Like kind exchange repeal; strong case for opposition

April 16, 2015 - Construction Design & Engineering

Jonathan Farrell, DiCicco, Gulman & Co.

By now you have heard about the proposal for a repeal or limitation of the "like kind exchange" as part of a comprehensive tax reform plan for the U.S. Many interest groups and real estate organizations are fighting back against the repeal that poses problems for real estate and threatens to hamper economic growth.
In the months since this proposed change was announced, real estate professionals and business owners have been speculating about what this repeal means for real estate and the economy in general.
Here are some of the potential effects the repeal would have for real estate:
* Disruption of the real estate marketplace
* Hinder job creation
* Increase the tax burden on many real estate transactions
* Reduce capital investment
A like kind exchange allows no tax or limited tax due at the time of an exchange so an investor or owner of a property can change the form of investment real estate without cashing out or recognizing a capital gain.

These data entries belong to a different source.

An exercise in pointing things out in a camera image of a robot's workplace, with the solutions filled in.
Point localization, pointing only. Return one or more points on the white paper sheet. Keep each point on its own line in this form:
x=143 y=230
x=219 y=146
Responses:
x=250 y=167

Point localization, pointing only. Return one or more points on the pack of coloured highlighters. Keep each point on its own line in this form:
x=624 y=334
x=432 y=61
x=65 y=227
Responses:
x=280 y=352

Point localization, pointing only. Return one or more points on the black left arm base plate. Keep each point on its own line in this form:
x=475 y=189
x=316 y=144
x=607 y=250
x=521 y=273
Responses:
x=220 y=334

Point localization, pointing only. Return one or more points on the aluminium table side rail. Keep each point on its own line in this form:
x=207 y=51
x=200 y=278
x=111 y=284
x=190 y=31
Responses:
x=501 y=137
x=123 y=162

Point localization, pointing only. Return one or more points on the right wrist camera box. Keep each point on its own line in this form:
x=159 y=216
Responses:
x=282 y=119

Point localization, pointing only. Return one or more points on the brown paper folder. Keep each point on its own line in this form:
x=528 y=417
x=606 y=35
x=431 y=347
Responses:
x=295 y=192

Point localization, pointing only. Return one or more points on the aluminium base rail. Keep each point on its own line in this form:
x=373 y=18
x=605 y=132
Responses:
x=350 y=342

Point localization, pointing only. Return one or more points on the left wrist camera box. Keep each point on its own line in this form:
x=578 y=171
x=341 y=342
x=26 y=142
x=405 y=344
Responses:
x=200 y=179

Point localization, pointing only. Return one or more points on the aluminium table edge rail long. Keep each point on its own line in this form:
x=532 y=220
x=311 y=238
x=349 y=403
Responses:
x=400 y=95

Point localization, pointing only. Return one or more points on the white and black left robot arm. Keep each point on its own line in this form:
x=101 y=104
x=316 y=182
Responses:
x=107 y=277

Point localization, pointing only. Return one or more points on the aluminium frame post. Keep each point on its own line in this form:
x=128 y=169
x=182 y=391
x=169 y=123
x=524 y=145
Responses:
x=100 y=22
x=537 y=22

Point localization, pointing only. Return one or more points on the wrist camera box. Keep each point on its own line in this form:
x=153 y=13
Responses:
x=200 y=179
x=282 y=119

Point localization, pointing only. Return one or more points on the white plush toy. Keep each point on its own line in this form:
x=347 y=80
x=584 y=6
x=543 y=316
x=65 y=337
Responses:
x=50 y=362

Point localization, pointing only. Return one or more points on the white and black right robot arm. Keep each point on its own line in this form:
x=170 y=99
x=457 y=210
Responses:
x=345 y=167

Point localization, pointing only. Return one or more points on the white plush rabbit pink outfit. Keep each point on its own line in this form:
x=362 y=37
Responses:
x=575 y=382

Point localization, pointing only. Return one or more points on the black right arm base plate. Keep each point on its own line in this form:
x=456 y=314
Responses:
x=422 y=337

The gain can be rolled from one piece of investment real estate to another. While there may be profit on each swap, one can avoid tax until the property is sold for cash many years later, under the long term capital gain rate.

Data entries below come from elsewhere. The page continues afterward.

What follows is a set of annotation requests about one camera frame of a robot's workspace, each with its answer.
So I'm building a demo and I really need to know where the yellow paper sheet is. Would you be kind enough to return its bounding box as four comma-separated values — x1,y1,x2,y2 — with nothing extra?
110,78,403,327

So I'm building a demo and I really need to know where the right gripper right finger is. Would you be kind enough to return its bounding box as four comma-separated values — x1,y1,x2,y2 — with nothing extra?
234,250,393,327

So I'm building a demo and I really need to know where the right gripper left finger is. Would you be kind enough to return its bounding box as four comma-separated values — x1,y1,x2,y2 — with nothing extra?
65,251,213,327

Proponents of the repeal argue that it would help provide extra tax money for governments to invest in commercial development but it wouldn't make up for the economic losses from lack of transactions and reinvestment. Investors and property owners facing immediate taxes on the sale of assets, likely won't move forward with a sale that is desired to expand and grow a business but not necessarily needed. Like kind exchanges encourage the development of real estate and keep dollars moving in the U.S. economy.
Efforts to Protect Like Kind Exchange
Several interest groups and lobbying organizations have already or soon plan to meet with the U.S. Congress in efforts to put an end to Obama's plan. One of the most notable of these is the Federation of Exchange Accommodators (FEA). The FEA tracks the discussion about the Section 1031 like kind exchange repeal and was created to encourage people to voice their opposition of the plan to Congress.

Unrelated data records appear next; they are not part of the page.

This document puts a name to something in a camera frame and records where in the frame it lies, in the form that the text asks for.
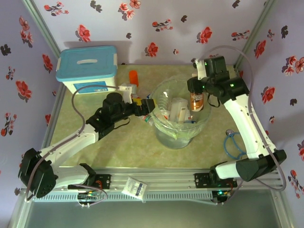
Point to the clear bottle with leaf label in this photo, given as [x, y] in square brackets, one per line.
[148, 119]

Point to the brown coffee drink bottle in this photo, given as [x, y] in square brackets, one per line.
[197, 102]

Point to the translucent green bin liner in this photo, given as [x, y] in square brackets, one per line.
[164, 128]

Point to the bottle with white orange label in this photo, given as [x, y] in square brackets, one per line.
[177, 109]

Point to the clear plastic trash bin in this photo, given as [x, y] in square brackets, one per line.
[173, 142]

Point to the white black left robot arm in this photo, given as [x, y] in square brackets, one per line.
[66, 145]

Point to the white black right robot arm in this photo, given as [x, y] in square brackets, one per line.
[247, 128]

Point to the small bottle with blue label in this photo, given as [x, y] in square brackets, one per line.
[149, 96]

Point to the orange plastic cup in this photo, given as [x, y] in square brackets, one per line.
[133, 77]

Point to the small grey round fitting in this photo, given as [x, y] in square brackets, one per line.
[229, 132]

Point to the storage box with blue lid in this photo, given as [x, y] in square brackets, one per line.
[85, 69]

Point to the blue tube loop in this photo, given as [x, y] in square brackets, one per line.
[225, 146]

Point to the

It's still too early to tell whether or not the repeal will go through. Some are hopeful that Congress will stop it from passing. Regardless of what happens, anyone that will be impacted by these developments should pay close attention. Looking ahead, it's expected that congressman Paul Ryan will release a proposal for tax changes before Congress takes its annual recess in August. Ryan chairs the U.S. House Ways & Means Committee. In the Senate, Orrin Hatch is the chairman of the Finance Committee. He is aiming for a June or July timeframe for a tax reform bill: he will receive input from five Committee Working Groups by the end of April.
The next few months will be very telling for the fate of Section 1031. Make sure to keep an eye on new developments and consult with your advisor on how this repeal could affect you.
Jonathan Farrell, CPA is a partner specializing in real estate at DiCicco, Gulman & Co. LLP, Woburn, Mass.